A teoria do bem-estar animal teve seu início em 1926, com a Fundação da University of London Animal Welfare Society, que teve como premissa base que “problema animal deve ser resolvido com uma base científica com o máximo de simpatia, mas um mínimo de sentimentalismo” (CLOTET, 2005).

Por outro lado, na década de 70, surgiu um filósofo australiano, Peter Singer, que desenvolveu o bem-estar animal, com o intuito de prevenção do sofrimento animal. Sobre o tema, Barbosa (2010) comenta que “tomando como base sua obra Ética Prática, pode-se observar que, o bem-estar animal é uma filosofia contrária à crueldade com os animais, embora não lhes conceda direitos morais”.

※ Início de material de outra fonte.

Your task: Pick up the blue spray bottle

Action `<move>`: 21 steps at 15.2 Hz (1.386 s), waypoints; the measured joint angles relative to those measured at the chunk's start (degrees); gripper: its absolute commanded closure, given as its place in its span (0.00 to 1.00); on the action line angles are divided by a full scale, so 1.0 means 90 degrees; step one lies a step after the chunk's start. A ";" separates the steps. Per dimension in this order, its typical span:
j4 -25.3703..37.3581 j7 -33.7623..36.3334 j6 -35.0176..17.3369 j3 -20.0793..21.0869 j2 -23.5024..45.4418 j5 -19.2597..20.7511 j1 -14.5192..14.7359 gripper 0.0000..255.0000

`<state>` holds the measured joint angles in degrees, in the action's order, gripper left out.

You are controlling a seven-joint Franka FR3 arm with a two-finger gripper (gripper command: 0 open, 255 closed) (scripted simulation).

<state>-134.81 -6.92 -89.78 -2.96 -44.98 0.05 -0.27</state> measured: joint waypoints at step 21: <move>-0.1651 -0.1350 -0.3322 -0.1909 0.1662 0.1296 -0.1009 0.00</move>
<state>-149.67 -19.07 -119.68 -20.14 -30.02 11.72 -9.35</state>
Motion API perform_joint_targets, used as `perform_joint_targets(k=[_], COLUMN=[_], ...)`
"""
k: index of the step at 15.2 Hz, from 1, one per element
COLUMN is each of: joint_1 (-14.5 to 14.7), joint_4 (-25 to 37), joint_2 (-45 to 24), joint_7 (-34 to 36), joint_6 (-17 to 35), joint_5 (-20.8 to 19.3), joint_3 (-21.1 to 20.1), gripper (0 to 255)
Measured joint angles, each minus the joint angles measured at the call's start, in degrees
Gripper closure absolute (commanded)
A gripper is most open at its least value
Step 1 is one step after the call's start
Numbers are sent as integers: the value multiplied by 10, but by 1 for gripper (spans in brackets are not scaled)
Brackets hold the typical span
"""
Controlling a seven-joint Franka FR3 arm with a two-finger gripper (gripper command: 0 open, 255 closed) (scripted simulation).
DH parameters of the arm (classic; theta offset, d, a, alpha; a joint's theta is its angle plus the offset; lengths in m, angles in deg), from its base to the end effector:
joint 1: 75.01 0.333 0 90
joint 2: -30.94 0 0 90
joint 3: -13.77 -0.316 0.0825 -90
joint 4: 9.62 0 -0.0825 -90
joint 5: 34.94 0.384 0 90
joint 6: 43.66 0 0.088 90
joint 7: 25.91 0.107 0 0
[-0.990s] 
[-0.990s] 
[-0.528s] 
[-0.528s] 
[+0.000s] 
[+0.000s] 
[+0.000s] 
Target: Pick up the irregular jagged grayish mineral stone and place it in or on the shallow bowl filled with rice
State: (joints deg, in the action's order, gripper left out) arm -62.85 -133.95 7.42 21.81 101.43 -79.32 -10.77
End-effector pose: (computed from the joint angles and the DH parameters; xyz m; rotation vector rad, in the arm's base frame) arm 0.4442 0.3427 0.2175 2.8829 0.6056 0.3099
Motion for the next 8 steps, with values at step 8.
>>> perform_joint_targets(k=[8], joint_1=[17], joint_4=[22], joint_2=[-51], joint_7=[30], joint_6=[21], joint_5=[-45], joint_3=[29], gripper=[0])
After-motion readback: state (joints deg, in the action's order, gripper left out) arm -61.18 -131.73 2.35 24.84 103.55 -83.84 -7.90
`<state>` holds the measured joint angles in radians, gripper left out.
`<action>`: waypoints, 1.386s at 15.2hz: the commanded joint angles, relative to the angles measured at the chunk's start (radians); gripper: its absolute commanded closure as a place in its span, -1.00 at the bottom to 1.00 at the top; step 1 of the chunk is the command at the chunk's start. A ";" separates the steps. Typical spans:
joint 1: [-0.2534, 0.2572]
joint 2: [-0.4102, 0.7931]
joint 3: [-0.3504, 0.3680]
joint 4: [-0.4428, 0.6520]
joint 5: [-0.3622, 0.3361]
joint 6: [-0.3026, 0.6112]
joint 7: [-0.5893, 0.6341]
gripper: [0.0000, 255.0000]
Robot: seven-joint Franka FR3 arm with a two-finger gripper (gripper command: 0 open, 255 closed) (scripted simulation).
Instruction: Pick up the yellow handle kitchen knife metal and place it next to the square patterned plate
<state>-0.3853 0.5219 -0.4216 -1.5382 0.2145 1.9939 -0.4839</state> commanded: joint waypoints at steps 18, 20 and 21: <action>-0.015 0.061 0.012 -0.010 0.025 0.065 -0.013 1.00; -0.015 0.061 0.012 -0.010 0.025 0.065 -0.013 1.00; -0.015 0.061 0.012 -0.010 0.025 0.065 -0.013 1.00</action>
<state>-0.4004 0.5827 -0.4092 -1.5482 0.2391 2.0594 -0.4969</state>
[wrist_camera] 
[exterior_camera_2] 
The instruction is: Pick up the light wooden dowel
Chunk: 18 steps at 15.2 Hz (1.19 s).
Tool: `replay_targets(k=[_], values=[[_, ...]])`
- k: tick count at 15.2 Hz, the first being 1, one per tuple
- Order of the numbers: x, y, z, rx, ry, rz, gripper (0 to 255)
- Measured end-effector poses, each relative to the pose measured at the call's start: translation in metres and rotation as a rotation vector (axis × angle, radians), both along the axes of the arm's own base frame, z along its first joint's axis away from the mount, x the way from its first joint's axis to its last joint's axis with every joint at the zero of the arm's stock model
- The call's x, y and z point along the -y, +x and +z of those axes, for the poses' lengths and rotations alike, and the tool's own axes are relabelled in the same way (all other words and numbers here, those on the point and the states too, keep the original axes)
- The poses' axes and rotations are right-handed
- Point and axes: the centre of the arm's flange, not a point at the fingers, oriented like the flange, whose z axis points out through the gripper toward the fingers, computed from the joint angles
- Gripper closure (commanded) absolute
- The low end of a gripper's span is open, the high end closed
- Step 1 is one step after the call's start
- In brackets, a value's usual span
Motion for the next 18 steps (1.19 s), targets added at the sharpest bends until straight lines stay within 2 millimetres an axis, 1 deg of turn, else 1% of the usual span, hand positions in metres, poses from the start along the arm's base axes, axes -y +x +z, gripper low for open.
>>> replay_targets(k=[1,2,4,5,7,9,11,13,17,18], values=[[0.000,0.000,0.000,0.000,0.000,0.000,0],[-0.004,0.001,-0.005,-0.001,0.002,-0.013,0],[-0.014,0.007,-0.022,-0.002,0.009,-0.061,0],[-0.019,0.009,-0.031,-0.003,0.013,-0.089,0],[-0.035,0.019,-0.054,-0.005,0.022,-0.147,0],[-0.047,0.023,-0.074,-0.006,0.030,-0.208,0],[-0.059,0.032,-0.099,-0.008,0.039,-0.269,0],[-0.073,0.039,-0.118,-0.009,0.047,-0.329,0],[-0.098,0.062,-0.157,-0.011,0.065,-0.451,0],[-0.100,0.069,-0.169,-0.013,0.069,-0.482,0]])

Singer (2004) apud Rossi (2016) afirmava que homens e animais são seres sensíveis e, diante disso, são igualmente capazes de sofrer, devendo receber igual consideração.

A capacidade de sofrimento dos animais não pode ser mensurada, mas, de acordo com Rossi (2016, p. 25), é “através de provas fisiológicas e anatômicas comprovam o que os animais sentem, não diz respeito apenas a dores físicas, mas também a dores psicológicas (medo angústia, estresse, privação das mais variadas formas)”.

Esse conceito de bem-estar animal foi ganhando força com o decorrer dos anos tendo em vista o aumento da produtividade animal ocasionado por ele. Molento (2005, p. 1) “à medida que a sociedade passa a reconhecer o sofrimento animal como um fator relevante, pode-se inferir ao bem-estar animal (BEA) um valor econômico”.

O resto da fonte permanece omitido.